Task instructions: Take the entries that follow and return exactly the lines from the one holding "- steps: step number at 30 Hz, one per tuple" through the one holding "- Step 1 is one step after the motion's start", both included. Nothing else is needed.

-------- Data to use

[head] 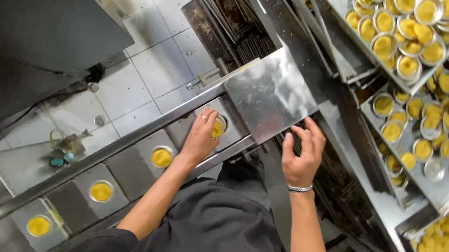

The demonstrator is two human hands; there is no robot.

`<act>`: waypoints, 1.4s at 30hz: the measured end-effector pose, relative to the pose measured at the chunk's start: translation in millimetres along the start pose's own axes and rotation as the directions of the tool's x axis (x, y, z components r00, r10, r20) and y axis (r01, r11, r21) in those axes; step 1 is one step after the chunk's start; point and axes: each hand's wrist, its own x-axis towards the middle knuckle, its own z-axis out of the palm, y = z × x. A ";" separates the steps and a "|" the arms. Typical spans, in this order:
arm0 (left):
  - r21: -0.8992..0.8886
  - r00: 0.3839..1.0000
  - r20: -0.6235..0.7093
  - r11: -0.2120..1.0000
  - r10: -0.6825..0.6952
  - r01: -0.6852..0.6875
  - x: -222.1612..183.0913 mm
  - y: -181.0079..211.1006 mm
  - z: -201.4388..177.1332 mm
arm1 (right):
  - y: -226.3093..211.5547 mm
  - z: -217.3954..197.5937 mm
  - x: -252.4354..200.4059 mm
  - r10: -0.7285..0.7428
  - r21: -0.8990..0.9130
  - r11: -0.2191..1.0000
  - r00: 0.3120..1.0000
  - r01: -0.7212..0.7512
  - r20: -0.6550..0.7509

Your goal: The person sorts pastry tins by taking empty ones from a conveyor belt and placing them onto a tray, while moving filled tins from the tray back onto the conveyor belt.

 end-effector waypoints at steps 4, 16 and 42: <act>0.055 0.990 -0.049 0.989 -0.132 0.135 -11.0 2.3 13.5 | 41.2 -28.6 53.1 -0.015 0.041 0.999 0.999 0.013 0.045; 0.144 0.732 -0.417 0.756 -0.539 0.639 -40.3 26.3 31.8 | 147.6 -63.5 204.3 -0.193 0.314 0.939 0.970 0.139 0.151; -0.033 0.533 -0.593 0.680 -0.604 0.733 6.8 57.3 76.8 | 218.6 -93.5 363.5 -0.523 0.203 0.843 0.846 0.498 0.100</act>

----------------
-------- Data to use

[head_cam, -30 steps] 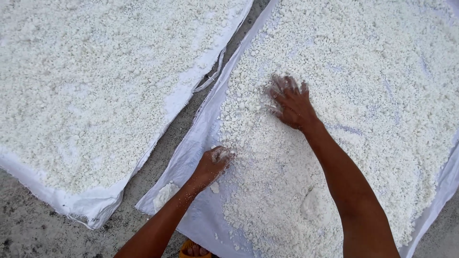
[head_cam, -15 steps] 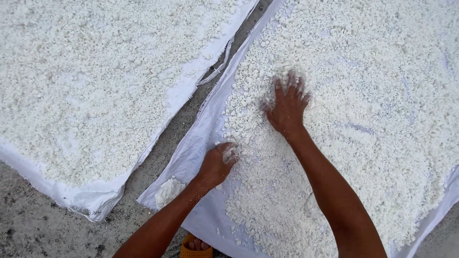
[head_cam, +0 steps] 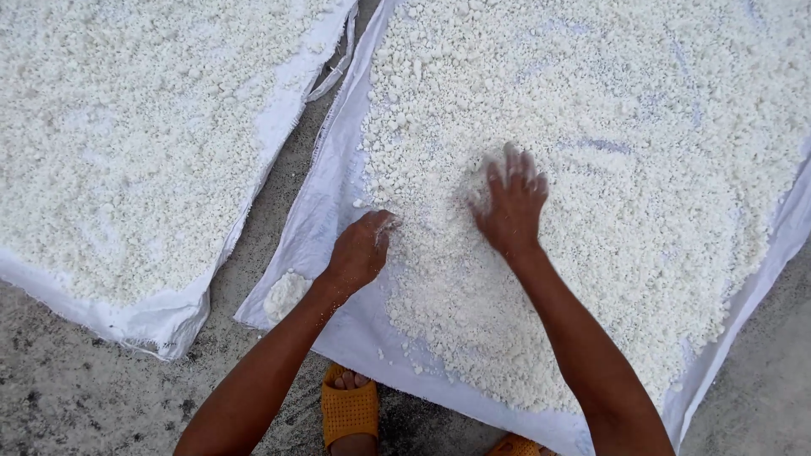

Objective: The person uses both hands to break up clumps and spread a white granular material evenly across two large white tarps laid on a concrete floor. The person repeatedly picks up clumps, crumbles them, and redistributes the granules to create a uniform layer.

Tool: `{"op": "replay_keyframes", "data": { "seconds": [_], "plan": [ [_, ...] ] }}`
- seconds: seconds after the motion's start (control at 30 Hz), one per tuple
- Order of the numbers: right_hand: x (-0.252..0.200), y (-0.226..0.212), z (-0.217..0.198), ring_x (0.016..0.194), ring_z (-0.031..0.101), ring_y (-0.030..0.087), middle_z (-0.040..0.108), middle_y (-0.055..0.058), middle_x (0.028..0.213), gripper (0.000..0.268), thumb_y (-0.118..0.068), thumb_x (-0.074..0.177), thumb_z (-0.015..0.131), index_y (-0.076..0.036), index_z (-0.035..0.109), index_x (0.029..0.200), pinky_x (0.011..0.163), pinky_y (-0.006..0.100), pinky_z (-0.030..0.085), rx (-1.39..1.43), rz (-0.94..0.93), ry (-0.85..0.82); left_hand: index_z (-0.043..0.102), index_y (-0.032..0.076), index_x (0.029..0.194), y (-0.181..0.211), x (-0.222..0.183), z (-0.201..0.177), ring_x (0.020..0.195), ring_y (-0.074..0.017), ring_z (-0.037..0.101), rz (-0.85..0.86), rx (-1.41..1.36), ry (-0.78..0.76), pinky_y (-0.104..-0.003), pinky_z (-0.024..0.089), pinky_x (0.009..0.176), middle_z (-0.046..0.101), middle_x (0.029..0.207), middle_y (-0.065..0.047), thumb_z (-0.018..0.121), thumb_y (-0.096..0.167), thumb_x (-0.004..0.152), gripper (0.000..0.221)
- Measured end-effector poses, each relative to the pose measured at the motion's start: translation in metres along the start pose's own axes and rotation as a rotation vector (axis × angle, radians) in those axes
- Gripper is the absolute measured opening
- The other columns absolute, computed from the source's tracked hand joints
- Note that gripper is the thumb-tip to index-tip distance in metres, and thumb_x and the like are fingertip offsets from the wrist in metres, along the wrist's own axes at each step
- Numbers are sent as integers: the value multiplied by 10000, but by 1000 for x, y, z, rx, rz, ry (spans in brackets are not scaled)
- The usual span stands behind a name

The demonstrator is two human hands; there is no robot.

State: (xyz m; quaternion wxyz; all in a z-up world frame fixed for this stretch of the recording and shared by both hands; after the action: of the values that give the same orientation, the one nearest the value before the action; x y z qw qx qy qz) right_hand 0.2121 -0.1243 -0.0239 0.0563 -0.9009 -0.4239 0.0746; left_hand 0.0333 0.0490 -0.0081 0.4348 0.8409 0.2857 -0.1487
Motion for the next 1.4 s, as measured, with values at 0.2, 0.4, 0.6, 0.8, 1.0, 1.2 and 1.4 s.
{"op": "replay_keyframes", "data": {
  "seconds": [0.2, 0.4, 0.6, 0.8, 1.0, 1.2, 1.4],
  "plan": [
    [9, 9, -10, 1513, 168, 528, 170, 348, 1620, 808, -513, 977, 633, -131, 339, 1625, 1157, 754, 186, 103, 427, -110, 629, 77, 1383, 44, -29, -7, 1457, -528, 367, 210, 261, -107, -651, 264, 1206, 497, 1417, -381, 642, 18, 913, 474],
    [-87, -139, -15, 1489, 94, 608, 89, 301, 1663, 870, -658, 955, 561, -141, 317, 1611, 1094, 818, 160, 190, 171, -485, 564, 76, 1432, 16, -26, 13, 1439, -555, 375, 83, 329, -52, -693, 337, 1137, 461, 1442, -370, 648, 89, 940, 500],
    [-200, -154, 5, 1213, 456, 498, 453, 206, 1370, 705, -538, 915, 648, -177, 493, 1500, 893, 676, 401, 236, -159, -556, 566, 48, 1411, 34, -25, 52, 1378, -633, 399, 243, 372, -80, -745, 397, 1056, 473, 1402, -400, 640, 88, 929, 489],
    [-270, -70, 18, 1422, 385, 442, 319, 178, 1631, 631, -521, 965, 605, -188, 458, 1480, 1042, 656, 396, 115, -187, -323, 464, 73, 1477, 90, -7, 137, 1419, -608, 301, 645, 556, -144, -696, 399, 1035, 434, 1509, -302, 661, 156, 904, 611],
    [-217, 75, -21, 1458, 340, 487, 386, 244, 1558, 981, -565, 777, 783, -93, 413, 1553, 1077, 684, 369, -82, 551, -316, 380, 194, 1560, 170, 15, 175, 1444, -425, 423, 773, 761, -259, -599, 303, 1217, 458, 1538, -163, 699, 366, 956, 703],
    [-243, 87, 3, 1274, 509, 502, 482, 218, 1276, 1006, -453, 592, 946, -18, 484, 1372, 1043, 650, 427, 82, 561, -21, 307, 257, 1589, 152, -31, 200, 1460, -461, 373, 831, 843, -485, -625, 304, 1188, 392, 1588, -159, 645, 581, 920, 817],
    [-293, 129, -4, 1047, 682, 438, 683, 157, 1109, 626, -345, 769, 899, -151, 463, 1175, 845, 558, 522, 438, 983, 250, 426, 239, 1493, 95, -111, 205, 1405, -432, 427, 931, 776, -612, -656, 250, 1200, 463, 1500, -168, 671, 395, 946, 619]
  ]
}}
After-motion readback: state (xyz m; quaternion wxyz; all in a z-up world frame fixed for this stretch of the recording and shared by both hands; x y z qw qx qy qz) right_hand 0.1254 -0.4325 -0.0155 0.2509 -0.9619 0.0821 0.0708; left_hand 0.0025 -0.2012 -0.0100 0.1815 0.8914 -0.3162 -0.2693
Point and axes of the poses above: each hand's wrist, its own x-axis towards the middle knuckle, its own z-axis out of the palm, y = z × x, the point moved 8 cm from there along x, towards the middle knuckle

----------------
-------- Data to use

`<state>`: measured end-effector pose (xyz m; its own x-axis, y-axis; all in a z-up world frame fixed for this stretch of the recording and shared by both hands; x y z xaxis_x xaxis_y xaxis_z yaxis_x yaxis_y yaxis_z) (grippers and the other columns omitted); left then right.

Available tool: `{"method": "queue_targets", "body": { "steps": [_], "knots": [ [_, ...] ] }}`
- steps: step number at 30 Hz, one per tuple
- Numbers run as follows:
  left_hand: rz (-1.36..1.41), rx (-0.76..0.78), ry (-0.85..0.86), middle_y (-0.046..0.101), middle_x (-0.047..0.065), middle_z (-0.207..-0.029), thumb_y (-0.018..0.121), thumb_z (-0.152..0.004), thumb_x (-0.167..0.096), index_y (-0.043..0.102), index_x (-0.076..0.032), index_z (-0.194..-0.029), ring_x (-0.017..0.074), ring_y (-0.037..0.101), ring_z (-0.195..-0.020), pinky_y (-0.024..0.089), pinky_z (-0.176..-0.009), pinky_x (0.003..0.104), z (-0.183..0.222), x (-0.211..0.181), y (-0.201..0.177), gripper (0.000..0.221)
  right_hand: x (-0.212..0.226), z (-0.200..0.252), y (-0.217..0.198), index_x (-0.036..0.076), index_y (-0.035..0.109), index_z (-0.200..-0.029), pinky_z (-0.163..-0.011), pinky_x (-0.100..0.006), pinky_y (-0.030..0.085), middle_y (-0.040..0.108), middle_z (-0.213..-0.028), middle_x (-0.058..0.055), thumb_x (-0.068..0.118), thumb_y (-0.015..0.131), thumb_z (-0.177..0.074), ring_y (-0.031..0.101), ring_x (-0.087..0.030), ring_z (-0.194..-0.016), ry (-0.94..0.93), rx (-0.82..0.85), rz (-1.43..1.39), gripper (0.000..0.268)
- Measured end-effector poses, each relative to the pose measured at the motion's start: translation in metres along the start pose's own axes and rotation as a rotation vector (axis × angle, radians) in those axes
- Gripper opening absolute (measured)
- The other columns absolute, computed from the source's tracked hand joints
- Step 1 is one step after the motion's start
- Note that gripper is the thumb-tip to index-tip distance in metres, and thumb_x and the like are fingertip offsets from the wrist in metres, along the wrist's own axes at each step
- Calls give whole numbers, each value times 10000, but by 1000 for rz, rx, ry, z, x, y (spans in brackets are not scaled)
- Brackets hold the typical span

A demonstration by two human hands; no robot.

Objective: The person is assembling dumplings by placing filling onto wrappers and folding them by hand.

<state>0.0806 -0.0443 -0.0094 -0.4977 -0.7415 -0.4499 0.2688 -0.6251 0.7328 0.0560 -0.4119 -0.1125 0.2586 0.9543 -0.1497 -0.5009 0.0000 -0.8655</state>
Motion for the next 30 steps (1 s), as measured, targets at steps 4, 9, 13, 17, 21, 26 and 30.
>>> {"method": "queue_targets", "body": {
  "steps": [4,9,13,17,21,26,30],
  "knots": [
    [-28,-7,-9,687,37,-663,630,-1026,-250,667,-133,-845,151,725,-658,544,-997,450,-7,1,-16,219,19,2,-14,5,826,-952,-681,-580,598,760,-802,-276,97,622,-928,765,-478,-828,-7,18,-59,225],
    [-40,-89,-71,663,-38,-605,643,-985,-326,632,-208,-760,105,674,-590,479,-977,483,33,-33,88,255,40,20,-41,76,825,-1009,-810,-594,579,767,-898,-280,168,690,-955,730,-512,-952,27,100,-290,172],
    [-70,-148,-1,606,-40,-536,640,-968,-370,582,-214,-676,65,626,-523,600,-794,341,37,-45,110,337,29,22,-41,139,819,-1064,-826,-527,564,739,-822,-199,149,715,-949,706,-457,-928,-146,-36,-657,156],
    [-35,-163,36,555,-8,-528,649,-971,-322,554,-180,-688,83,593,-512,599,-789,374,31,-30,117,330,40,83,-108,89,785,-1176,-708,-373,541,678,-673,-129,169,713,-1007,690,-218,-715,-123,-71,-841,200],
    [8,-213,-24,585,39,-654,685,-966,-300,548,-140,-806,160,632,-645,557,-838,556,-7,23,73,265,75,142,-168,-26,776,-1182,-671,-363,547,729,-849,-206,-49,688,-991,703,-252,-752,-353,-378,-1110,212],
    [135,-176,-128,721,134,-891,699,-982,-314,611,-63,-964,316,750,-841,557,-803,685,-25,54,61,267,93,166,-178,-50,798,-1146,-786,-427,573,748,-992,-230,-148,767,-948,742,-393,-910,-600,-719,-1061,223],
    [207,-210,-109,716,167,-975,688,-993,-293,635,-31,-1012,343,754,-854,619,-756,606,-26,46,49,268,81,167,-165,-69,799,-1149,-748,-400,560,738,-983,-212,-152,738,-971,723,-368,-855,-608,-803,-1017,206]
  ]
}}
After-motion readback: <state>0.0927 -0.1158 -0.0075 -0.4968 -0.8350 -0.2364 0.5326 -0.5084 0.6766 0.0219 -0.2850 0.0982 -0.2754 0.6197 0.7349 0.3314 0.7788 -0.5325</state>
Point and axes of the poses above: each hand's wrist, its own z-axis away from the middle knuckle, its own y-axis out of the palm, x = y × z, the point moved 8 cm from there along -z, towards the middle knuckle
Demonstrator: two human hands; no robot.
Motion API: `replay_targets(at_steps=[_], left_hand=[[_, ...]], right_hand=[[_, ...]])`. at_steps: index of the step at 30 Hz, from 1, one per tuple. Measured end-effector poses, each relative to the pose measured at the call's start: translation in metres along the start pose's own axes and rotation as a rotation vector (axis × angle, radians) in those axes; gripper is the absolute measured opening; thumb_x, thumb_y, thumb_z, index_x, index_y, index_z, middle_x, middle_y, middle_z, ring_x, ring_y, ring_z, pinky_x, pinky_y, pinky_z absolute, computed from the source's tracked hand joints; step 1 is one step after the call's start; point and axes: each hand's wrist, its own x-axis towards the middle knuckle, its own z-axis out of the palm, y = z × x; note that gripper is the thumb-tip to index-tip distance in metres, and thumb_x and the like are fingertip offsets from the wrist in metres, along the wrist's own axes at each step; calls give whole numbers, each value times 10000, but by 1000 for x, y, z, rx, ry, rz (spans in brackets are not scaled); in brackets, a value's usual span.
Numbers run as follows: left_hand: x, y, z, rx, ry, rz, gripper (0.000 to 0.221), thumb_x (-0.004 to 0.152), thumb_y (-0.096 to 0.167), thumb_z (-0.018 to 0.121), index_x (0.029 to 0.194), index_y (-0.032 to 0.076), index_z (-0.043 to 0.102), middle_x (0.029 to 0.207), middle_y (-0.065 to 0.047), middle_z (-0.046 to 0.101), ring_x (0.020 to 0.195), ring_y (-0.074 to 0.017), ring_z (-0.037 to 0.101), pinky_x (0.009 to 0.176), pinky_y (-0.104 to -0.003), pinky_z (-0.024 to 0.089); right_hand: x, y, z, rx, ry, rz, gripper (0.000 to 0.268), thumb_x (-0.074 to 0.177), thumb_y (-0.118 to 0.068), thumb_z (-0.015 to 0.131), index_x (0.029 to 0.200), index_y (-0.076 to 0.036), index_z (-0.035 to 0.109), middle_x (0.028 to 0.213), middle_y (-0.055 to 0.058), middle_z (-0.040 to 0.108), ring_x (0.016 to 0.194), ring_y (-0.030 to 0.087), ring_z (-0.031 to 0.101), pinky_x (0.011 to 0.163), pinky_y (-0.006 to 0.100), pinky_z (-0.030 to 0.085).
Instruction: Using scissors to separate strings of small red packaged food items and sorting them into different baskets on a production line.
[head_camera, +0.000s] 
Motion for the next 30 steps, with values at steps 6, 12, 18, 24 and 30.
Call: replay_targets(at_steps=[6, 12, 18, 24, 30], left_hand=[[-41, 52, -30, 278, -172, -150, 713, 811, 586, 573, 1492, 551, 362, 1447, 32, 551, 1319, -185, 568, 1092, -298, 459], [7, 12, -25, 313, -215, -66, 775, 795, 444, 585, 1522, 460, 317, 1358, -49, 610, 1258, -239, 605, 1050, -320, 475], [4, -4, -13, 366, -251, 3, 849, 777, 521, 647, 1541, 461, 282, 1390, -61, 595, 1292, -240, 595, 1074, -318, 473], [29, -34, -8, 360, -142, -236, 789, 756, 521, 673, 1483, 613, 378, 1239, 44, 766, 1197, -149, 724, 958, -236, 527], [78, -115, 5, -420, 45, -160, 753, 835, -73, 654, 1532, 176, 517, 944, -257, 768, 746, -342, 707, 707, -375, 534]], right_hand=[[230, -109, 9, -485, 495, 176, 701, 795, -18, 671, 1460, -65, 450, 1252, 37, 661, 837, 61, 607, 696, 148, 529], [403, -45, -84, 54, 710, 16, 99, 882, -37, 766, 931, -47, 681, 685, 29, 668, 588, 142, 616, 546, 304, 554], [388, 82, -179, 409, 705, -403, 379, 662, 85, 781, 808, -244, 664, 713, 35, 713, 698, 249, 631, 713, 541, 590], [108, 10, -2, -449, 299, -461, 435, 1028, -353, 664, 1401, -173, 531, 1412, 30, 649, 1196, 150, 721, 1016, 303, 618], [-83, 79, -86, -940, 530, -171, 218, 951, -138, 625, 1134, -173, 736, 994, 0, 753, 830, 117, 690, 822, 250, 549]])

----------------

Task solution:
- steps: step number at 30 Hz, one per tuple
- Numbers run as follows:
  left_hand: rz (-1.36..1.41), rx (-0.76..0.78), ry (-0.85..0.86), middle_y (-0.046..0.101), middle_x (-0.047..0.065), middle_z (-0.207..-0.029), thumb_y (-0.018..0.121), thumb_z (-0.152..0.004), thumb_x (-0.167..0.096), index_y (-0.043..0.102), index_x (-0.076..0.032), index_z (-0.194..-0.029), ring_x (-0.017..0.074), ring_y (-0.037..0.101), ring_z (-0.195..-0.020), pinky_y (-0.024..0.089), pinky_z (-0.176..-0.009), pinky_x (0.003..0.104), z (-0.183..0.222), x (-0.211..0.181), y (-0.201..0.177), gripper (0.000..0.221)
  right_hand: x (-0.212..0.226), z (-0.200..0.252), y (-0.217..0.198), index_x (-0.036..0.076), index_y (-0.035..0.109), index_z (-0.200..-0.029), pinky_z (-0.163..-0.011), pinky_x (-0.100..0.006), pinky_y (-0.030..0.085), middle_y (-0.040..0.108), middle_z (-0.213..-0.028), middle_x (-0.058..0.055), thumb_x (-0.068..0.118), thumb_y (-0.015..0.131), thumb_z (-0.177..0.074), ring_y (-0.031..0.101), ring_x (-0.087..0.030), ring_z (-0.194..-0.016), ry (-0.94..0.93), rx (-0.82..0.85), rz (-1.43..1.39), gripper (0.000..0.268)
- Measured end-effector poses, each relative to the pose measured at the motion's start: translation in metres along the start pose's own axes and rotation as a rotation vector (axis × angle, radians) in those axes
- Gripper opening absolute (measured)
- The other columns absolute, computed from the source's tracked hand joints
- Step 1 is one step after the motion's start

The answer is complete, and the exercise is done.